* [What to do] Looking through the records below, please work out how many lines contain "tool". Give only that number.

### Source material ###

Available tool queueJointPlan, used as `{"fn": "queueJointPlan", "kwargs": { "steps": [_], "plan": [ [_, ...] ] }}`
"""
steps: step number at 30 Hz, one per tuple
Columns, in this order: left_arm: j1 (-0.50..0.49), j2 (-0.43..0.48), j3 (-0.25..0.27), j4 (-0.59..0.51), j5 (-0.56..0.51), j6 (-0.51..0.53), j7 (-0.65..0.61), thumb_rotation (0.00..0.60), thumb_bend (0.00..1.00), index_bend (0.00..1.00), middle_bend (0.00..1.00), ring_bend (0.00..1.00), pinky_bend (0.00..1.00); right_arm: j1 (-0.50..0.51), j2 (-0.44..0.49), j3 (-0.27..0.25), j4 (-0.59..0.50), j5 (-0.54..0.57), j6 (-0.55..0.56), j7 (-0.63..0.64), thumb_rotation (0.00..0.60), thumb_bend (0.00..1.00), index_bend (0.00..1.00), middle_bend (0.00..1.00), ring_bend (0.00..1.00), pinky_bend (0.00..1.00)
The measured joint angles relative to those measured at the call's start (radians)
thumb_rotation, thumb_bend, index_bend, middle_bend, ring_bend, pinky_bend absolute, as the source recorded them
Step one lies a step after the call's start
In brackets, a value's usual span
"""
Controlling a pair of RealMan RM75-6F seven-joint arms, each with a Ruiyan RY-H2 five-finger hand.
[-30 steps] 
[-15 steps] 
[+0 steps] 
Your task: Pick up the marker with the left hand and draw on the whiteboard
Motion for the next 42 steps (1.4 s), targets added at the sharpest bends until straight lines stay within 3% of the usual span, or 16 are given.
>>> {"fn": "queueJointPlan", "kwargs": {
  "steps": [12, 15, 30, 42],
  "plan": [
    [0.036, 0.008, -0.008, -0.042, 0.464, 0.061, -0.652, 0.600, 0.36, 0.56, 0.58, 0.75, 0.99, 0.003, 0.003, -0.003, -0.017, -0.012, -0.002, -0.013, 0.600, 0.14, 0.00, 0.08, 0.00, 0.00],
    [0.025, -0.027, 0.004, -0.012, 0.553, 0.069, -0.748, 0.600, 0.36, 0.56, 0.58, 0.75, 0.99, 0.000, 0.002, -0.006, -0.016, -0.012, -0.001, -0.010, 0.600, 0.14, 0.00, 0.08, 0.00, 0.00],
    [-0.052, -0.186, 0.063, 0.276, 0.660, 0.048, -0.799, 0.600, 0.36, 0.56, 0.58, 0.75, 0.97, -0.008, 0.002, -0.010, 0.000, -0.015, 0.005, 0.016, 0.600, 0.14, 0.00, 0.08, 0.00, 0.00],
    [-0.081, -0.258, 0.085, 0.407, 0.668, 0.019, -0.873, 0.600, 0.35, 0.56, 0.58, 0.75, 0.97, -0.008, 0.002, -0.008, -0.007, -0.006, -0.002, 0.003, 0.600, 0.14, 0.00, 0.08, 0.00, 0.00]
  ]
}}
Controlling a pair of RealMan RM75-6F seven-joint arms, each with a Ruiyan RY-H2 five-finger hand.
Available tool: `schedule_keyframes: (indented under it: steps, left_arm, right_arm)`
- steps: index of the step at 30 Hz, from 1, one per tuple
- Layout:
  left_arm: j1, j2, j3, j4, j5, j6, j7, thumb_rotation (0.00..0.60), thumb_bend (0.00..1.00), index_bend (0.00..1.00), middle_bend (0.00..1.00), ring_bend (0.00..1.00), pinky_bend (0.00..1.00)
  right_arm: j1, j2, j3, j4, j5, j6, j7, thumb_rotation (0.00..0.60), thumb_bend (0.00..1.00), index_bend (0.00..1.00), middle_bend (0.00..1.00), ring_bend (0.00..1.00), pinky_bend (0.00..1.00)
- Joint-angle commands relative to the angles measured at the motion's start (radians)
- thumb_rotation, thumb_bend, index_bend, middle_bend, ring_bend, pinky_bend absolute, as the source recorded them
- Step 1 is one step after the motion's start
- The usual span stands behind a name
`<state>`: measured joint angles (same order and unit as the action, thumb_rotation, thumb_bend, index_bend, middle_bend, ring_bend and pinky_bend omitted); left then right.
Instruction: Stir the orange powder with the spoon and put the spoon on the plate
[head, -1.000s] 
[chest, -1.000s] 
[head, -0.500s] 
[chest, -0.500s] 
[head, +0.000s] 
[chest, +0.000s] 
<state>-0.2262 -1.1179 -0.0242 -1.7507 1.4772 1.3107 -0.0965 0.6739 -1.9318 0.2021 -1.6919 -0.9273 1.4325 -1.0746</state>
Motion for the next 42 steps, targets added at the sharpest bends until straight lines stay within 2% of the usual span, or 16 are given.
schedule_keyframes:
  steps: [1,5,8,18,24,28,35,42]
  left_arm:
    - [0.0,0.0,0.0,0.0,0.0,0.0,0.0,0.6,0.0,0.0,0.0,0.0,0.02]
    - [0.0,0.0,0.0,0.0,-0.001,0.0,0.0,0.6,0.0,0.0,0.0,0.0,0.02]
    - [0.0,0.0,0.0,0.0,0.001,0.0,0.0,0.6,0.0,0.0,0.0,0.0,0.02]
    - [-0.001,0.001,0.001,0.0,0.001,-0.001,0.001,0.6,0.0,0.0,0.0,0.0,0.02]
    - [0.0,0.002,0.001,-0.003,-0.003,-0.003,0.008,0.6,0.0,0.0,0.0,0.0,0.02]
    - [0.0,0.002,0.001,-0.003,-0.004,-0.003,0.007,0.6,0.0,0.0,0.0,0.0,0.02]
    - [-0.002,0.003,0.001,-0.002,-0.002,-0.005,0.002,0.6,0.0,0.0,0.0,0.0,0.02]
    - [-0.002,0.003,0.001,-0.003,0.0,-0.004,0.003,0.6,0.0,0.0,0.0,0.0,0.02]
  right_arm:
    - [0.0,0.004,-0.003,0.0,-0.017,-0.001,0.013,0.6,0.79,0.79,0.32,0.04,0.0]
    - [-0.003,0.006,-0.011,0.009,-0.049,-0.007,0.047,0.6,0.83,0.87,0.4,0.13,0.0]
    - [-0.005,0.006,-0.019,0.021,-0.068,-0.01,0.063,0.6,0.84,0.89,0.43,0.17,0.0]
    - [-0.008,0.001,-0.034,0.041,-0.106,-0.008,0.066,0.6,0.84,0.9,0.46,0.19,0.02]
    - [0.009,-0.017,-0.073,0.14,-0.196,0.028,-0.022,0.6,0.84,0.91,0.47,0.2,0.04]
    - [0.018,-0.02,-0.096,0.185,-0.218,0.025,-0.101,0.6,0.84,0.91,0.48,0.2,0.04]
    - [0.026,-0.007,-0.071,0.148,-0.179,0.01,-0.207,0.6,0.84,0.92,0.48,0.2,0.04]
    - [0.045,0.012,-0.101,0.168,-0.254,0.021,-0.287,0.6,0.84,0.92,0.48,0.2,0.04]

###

* [Answer to this task] 2